Sérotonine – Michel Houellebecq – Flammarion 2019 – 347 pages
Après La carte et le territoire suivi de Soumission, j’attendais le nouveau Houel avec impatience, je l’ai ouvert et j’ai commencé à le lire. J’avais bien sur entendu quelques critiques par ci par là qui n’avaient pas l’air de l’encenser mais bon j’avais besoin de savoir moi-même ce qu’il y avait là dedans.
Au début out va bien. Bon ce n’est pas magnifique mais j’ai l’impression que l’histoire de cet homme va m’intéresser mais très vite ça dégringole. Des histoires de cul, de bites molles, de fantasmes, de tromperies, de vide tout autour de sa vie.

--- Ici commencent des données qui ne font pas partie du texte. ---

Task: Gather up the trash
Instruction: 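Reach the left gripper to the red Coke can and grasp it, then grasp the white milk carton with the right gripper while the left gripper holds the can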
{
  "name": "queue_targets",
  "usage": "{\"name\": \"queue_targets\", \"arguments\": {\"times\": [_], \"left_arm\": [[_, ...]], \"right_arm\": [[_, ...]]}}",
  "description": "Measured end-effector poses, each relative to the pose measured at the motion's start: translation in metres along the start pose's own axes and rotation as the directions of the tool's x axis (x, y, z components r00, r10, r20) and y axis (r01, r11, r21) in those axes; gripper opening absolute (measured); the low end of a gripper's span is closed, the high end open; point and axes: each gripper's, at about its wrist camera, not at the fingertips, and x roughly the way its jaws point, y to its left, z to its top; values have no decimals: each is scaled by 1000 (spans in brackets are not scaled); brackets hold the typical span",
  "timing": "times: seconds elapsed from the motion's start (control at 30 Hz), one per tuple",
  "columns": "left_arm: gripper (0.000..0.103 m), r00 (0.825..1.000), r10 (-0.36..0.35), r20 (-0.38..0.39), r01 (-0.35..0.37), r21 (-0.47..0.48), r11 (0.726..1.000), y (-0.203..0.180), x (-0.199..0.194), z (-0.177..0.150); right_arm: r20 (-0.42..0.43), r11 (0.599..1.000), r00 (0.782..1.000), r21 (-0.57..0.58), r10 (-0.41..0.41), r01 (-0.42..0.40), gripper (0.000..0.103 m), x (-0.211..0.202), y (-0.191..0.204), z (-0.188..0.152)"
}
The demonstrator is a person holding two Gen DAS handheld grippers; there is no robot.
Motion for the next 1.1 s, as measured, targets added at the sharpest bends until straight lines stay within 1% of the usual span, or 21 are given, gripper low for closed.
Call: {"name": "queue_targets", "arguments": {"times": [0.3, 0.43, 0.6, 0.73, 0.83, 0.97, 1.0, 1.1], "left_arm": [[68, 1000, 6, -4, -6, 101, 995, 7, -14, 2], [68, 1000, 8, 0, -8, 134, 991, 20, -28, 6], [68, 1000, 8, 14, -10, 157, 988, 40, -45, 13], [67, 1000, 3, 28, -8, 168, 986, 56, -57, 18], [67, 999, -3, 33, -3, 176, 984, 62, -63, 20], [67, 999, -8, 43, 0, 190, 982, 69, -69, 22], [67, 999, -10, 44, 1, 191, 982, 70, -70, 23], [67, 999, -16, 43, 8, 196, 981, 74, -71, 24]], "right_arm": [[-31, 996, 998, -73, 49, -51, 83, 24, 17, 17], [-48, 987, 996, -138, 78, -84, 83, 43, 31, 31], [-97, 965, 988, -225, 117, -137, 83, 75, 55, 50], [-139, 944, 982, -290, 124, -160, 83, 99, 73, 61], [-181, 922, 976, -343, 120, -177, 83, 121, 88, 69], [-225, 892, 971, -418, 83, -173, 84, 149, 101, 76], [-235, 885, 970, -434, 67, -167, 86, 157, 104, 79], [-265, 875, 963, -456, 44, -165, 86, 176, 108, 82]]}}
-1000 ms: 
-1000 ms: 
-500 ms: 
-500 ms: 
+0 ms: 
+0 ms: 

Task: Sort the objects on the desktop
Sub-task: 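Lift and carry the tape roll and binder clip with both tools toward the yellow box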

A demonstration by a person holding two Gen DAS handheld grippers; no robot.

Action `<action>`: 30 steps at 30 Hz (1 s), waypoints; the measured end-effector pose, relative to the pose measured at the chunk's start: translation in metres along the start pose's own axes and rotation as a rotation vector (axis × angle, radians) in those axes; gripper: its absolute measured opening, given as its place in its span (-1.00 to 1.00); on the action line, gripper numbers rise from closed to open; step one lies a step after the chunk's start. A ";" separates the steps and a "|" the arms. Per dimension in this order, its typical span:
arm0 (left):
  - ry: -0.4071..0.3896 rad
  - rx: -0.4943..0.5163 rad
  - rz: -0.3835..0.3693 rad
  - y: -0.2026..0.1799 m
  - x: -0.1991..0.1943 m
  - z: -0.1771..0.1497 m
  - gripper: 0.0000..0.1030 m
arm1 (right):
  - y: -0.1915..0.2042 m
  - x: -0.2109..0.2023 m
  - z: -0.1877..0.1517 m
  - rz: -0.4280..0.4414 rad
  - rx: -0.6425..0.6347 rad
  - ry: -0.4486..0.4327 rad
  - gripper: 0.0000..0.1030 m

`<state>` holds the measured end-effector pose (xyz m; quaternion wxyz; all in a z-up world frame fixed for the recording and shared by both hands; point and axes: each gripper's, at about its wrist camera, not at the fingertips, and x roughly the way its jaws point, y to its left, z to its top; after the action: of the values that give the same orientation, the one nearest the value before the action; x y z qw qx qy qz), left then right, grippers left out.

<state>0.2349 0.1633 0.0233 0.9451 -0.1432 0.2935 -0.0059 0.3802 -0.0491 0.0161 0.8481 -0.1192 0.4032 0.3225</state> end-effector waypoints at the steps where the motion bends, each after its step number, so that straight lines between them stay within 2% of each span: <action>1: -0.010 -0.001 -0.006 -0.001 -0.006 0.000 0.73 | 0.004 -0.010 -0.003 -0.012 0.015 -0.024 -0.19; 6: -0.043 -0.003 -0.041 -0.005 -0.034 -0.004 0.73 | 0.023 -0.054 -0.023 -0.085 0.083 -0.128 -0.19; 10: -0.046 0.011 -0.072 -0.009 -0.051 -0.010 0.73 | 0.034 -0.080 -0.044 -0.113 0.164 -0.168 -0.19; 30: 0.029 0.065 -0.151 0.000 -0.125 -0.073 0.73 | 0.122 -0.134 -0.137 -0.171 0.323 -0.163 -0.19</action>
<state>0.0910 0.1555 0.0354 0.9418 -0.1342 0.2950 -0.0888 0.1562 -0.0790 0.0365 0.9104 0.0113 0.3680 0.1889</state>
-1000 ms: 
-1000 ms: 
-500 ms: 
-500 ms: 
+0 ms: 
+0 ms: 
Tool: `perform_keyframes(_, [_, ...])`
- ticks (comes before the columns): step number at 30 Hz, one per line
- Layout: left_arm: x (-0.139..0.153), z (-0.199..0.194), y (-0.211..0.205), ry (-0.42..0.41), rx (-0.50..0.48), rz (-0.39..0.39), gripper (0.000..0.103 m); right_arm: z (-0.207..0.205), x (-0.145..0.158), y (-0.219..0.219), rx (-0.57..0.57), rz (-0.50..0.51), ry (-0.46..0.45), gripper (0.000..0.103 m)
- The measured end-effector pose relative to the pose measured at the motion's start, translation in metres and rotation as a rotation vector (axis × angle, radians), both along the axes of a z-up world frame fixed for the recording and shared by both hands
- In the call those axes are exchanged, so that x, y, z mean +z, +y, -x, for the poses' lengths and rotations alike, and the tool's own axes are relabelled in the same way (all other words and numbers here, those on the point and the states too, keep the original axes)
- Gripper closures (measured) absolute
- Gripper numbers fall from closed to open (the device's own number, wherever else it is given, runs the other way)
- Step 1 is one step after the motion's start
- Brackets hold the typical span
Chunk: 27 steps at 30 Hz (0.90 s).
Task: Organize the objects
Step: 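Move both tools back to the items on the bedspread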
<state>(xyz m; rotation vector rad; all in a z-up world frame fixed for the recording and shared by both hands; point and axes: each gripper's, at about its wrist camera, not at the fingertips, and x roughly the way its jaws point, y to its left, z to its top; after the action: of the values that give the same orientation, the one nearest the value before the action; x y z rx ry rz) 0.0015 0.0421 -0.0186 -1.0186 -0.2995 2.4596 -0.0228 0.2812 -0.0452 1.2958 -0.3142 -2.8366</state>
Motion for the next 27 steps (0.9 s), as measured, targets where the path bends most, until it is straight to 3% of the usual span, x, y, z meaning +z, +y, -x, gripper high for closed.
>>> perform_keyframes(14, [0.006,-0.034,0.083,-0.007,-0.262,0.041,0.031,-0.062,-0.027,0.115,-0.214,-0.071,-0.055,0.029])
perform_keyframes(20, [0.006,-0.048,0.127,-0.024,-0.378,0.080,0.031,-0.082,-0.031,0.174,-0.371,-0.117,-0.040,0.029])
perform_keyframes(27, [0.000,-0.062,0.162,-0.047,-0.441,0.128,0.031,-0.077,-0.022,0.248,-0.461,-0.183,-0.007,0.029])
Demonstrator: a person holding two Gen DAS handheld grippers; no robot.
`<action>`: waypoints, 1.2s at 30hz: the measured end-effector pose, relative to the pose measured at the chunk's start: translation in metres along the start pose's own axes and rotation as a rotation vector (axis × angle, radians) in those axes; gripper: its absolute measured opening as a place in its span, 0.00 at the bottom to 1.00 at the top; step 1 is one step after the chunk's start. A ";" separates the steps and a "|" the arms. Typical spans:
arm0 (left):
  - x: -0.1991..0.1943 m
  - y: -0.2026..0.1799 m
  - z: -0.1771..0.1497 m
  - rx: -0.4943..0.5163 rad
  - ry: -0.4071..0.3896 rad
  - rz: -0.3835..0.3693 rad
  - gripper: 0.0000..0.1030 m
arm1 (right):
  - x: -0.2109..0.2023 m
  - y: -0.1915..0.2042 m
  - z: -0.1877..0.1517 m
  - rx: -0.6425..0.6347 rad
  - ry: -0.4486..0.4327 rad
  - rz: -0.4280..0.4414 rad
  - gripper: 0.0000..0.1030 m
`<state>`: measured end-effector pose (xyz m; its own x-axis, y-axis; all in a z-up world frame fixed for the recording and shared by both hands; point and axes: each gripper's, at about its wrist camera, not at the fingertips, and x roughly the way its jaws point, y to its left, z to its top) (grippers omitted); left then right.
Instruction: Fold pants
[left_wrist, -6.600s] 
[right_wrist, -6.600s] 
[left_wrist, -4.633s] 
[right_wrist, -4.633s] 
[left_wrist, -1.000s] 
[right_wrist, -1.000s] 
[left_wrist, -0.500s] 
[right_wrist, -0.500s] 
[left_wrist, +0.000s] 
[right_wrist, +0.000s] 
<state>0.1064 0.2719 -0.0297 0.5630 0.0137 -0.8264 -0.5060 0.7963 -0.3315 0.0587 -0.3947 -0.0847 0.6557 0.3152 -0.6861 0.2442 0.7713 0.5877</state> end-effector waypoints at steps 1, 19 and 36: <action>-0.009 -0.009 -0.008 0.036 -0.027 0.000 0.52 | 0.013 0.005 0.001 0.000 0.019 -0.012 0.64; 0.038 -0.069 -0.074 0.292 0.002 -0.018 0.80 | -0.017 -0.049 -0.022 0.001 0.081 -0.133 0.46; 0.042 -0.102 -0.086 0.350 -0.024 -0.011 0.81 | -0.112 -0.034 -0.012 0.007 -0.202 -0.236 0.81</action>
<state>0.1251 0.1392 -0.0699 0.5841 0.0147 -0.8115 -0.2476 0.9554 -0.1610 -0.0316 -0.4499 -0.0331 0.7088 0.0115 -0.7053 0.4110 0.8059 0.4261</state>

Je résiste, je continue mais non je n’en peux plus. C’est trop affligeant. Cet homme ne vit pas il se contente d’aller de l’avant sans réfléchir ou alors trop mal. Parfois quelques phrases sortent du lot et viennent me réveiller mais ça repart vite dans le vulgaire et la platitude. Je ne l’ai donc pas fini car il m’est tombé des mains n’en pouvant plus de profondément m’ennuyer.
Houellebecq plus rien à dire que des enchainements de mots sans âme qui transposent peut-être sa vie d’évadé fiscal n’en pouvant plus de fuir. On peut vraiment éviter de dépenser de l’agent et de l’enrichir un peu plus.